St. Augustine grass is one of the most popular types of turf grasses to choose to grow on a lawn. It is widely used in the southern states and is regarded as a medium to high-maintenance grass. Because of this fact, if a lawn owner doesn’t keep up with routine care of the grass, it could be subject to rot and disease such as St. Augustine Decline, also know by a fitting acronym, SAD.

St. Augustine Decline (SAD) is a viral disease which results in a chlorotic mottling or stippling of St. Augustinegrass leaves. St. Augustinegrass and centipedegrass are the only lawn grasses which the virus is known to affect. The virus is mostly found on landscapes in Texas but there has been instances of the disease reported in Louisiana and Arkansas.

The symptoms of SAD begin with a slight gradual yellowing of the grass blades and end with almost complete die-back within three years. In that time usually bermudagrass takes over wherever St. augustine grass has weakened.

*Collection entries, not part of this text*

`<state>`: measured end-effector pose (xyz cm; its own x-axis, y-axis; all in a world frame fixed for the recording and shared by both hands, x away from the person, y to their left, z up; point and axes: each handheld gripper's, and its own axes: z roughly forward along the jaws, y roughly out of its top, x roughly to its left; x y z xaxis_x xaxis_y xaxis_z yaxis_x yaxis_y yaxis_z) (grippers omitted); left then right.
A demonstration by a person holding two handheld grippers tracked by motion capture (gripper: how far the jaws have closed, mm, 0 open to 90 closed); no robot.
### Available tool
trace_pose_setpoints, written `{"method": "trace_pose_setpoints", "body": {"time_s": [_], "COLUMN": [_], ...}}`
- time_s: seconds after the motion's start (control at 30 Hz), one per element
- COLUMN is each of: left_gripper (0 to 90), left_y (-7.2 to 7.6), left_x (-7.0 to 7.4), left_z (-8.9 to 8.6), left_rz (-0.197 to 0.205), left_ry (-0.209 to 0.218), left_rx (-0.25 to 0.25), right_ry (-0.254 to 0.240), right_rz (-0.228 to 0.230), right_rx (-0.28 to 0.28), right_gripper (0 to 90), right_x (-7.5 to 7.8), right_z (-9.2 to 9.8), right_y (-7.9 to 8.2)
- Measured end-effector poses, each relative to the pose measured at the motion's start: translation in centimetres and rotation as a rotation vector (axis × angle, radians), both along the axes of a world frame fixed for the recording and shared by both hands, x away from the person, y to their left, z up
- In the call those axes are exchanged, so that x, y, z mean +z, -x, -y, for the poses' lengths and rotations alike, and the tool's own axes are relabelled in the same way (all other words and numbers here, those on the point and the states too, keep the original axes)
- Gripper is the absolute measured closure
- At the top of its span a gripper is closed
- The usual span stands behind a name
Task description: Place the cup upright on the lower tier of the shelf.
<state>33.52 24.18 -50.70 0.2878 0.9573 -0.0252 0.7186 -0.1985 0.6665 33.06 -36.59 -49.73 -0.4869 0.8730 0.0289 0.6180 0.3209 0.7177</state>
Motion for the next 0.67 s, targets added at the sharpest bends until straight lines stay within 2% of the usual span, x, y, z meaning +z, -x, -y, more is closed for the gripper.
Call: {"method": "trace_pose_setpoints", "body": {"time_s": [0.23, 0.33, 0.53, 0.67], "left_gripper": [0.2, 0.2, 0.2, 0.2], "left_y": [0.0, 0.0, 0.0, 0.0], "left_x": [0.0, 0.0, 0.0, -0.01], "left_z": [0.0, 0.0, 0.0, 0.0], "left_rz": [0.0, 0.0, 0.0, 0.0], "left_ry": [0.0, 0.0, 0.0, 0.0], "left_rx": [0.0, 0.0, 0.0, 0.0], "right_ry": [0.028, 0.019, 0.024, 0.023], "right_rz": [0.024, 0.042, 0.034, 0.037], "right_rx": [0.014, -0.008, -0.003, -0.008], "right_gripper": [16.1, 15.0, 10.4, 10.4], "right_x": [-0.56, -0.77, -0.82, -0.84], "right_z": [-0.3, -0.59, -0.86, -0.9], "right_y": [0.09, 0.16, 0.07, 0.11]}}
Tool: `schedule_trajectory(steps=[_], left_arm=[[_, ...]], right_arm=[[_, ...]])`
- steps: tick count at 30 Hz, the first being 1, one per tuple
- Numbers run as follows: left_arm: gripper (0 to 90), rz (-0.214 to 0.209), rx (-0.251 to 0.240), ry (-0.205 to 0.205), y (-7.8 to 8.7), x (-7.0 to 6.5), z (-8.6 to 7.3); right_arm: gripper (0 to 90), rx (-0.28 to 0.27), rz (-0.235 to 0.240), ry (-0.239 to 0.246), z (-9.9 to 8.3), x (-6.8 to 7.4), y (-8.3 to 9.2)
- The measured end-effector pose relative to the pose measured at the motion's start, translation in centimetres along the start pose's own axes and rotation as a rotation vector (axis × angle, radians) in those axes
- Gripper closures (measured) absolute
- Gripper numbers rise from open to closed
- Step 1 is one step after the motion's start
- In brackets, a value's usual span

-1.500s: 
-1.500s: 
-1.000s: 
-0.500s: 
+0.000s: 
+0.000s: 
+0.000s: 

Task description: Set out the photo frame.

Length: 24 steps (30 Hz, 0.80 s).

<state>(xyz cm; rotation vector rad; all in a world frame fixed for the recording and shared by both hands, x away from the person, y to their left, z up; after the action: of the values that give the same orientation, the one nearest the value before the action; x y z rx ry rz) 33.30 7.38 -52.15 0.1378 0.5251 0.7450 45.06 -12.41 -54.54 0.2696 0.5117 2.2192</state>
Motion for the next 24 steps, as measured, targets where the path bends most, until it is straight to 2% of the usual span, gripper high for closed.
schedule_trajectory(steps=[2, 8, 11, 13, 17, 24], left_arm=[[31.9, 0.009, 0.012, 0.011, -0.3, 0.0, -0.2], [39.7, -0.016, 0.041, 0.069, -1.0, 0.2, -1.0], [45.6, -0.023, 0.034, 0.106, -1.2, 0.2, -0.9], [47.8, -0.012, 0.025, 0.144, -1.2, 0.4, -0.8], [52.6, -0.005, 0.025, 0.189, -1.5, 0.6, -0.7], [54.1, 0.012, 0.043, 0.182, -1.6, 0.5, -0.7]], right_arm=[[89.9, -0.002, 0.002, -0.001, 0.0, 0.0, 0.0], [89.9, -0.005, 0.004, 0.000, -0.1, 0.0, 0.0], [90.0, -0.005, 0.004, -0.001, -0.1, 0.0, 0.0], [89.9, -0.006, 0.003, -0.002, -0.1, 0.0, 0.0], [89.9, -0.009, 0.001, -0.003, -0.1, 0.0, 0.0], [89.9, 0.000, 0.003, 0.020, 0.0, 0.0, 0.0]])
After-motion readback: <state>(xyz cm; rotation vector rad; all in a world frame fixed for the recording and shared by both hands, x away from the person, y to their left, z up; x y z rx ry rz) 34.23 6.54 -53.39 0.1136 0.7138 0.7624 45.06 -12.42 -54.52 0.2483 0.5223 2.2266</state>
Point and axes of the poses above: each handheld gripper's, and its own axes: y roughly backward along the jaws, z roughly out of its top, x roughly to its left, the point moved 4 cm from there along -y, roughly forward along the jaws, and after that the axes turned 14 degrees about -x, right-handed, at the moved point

St. Augustine decline is typically spread by mowing equipment, edgers and other tools. St. Augustinegrass affected by SAD is also slower than healthy grass to recover. In the springtime following an unusually cold winter, much of the diseased St. Augustinegrass does not recover.

If your St. Augustine turf has been infected with St. Augustine decline, you have options. Solutions Pest and Lawn can give you the products and lawn care know-how to overcome this virus properly.

Since St. Augustine Decline is a viral disease that has no cure, the best you can do when you have it is to keep it from spreading and let nature run its course, hoping that rainfall will return to eliminate the problem. However if you just want the disease gone immediately you can cut the affected areas or engage in some sort of manual or mechanical removal. However for large severe outbreaks of St. Augustine Decline, it may be best to spray a fungicide to keep it from spreading across your lawn with its ugliness. We have provided three basic steps for you to follow below to properly treat this fungus.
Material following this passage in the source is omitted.